* **What is being asked**
Set down word for word each line from the start of the listing through the line that contains "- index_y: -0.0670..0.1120", both included.

== == ==

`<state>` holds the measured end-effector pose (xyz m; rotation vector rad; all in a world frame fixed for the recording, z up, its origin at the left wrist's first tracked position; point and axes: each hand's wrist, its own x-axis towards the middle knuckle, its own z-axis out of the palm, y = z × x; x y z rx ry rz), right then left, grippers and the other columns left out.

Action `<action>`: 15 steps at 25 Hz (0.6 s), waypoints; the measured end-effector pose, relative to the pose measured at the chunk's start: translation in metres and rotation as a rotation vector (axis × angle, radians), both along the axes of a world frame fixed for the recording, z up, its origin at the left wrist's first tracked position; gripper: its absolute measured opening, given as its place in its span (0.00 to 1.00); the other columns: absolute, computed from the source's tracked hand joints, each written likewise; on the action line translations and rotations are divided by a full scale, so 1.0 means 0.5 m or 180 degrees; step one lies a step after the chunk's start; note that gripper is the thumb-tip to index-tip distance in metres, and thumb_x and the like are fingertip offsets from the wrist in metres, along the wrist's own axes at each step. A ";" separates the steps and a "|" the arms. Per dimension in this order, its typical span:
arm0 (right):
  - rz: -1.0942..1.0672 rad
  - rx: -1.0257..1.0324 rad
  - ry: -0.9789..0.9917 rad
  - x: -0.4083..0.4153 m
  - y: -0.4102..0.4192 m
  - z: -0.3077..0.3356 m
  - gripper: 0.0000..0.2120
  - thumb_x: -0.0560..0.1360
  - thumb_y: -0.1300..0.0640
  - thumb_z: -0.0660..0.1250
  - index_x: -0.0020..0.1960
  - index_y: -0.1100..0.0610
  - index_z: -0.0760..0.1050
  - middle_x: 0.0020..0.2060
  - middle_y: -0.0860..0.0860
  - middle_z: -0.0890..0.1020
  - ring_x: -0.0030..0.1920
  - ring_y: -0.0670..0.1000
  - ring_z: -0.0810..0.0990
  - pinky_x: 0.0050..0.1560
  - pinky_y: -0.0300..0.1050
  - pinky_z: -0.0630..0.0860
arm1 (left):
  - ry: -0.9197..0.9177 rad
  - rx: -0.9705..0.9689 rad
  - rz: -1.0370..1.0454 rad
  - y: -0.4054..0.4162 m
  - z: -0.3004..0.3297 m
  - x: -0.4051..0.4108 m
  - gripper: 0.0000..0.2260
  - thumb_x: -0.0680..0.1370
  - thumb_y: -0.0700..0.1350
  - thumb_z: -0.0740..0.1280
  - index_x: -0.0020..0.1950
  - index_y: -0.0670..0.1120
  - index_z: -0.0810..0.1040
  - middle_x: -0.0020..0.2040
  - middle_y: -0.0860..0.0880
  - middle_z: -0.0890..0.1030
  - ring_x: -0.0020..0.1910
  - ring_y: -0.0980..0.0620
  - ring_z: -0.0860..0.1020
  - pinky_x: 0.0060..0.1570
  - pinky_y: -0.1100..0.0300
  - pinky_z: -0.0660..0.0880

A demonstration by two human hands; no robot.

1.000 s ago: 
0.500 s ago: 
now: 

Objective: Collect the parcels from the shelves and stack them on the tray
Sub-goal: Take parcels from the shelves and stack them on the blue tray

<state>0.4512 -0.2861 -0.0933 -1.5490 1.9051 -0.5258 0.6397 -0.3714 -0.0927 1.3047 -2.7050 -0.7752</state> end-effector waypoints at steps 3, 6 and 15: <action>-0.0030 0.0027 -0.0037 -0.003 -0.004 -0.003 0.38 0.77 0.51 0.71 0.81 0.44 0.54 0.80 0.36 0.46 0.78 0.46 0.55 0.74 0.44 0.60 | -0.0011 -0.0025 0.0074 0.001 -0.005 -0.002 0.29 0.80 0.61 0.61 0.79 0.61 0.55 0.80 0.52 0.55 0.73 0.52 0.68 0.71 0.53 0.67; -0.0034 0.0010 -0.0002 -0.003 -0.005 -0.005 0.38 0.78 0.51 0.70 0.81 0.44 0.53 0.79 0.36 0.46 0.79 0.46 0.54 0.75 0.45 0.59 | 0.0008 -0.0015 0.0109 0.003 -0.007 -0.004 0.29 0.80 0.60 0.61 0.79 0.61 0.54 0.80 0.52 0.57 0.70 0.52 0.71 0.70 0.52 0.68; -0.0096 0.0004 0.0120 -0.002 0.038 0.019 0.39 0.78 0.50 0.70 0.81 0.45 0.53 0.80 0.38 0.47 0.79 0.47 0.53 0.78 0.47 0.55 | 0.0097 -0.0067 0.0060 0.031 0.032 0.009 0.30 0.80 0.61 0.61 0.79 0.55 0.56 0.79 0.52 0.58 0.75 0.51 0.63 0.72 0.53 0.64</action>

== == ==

* **Completed exercise**
`<state>` holds the measured end-effector pose (xyz m; rotation vector rad; all in a world frame fixed for the recording, z up, its origin at the left wrist's first tracked position; point and axes: each hand's wrist, its own x-axis towards the middle knuckle, its own z-axis out of the palm, y = z × x; x y z rx ry rz), right then left, grippers and the other columns left out.

Action `<action>`: 15 steps at 25 Hz (0.6 s), waypoints; the measured end-effector pose, relative to the pose measured at the chunk's start: translation in metres and rotation as a rotation vector (axis × angle, radians), both along the axes of a world frame fixed for the recording, z up, its origin at the left wrist's first tracked position; gripper: its absolute measured opening, given as its place in its span (0.00 to 1.00); the other columns: absolute, computed from the source's tracked hand joints, each written likewise; on the action line translations and rotations are divided by a full scale, so 1.0 means 0.5 m or 180 degrees; step one lies a step after the chunk's start; note that gripper is the thumb-tip to index-tip distance in metres, and thumb_x and the like are fingertip offsets from the wrist in metres, along the wrist's own axes at each step. A ";" separates the steps and a "|" the arms. Per dimension in this order, its typical span:
arm0 (right):
  - rz: -1.0942..1.0672 rad
  - rx: -1.0257..1.0324 rad
  - ry: -0.9789..0.9917 rad
  - x: -0.4083..0.4153 m
  - y: -0.4102..0.4192 m
  - z: -0.3077..0.3356 m
  - gripper: 0.0000..0.2120
  - thumb_x: -0.0560..0.1360
  - thumb_y: -0.1300..0.0640
  - thumb_z: -0.0660..0.1250
  - index_x: -0.0020..0.1960
  - index_y: -0.1100..0.0610
  - index_z: -0.0760..0.1050
  - middle_x: 0.0020..0.2060
  - middle_y: -0.0860..0.0860
  - middle_z: -0.0890..0.1020
  - ring_x: -0.0030..0.1920
  - ring_y: -0.0670..0.1000
  - ring_z: -0.0810..0.0990
  - pinky_x: 0.0050..0.1560
  - pinky_y: -0.0300..0.1050
  - pinky_z: -0.0630..0.0860
arm1 (left):
  - ry: -0.9197..0.9177 rad
  - rx: -0.9705..0.9689 rad
  - rz: -1.0370..1.0454 rad
  - y: -0.4054..0.4162 m
  - z: -0.3004..0.3297 m
  - x: -0.4051..0.4108 m
  - gripper: 0.0000..0.2260
  - thumb_x: -0.0680..0.1370
  - thumb_y: -0.0700..0.1350
  - thumb_z: -0.0740..0.1280
  - index_x: -0.0020..0.1950
  - index_y: -0.0670..0.1120

With that, the answer is complete.